[WHAT YOU ARE ASKED TO DO]:
When a line of the material has the word "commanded" in it, copy that line.

|---|

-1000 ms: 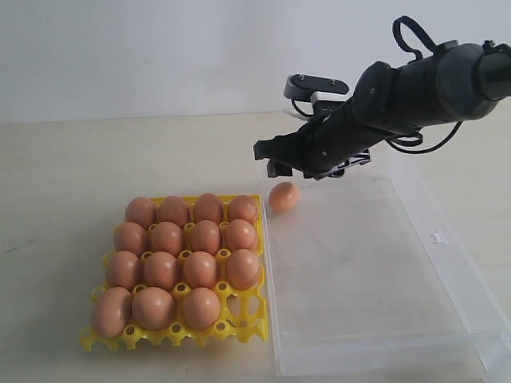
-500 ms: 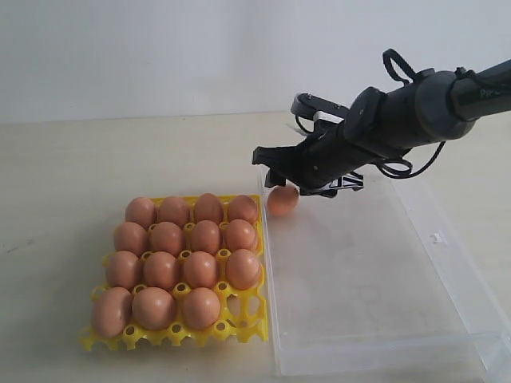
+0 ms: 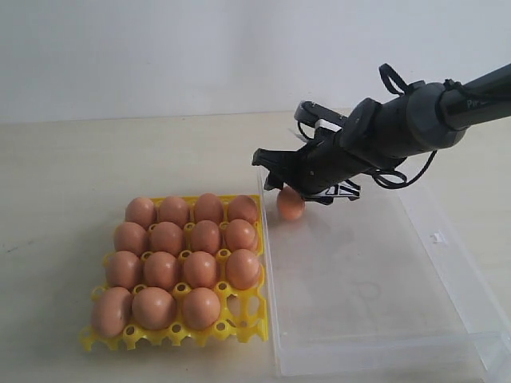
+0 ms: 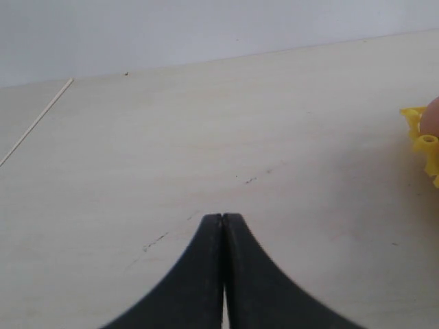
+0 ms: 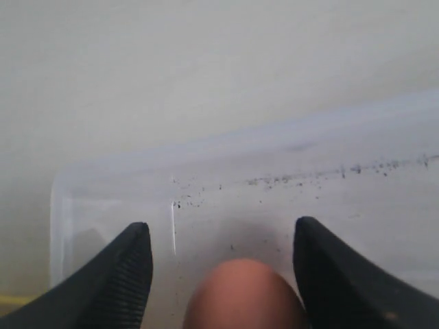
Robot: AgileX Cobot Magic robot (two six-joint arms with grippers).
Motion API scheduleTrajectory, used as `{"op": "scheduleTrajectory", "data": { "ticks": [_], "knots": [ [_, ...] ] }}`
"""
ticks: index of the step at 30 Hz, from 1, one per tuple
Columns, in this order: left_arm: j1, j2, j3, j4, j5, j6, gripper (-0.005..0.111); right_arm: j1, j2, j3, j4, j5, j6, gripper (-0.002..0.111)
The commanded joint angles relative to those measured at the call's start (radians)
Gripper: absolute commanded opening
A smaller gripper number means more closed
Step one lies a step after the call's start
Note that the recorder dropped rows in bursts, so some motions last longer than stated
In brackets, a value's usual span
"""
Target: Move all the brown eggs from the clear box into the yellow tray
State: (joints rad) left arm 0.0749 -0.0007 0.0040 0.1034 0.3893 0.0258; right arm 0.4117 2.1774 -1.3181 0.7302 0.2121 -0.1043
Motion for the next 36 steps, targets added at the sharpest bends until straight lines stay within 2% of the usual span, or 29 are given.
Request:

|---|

[YOUR SOLUTION]:
The commanded joint angles relative to those measured at the call's start (radians)
Gripper: absolute commanded opening

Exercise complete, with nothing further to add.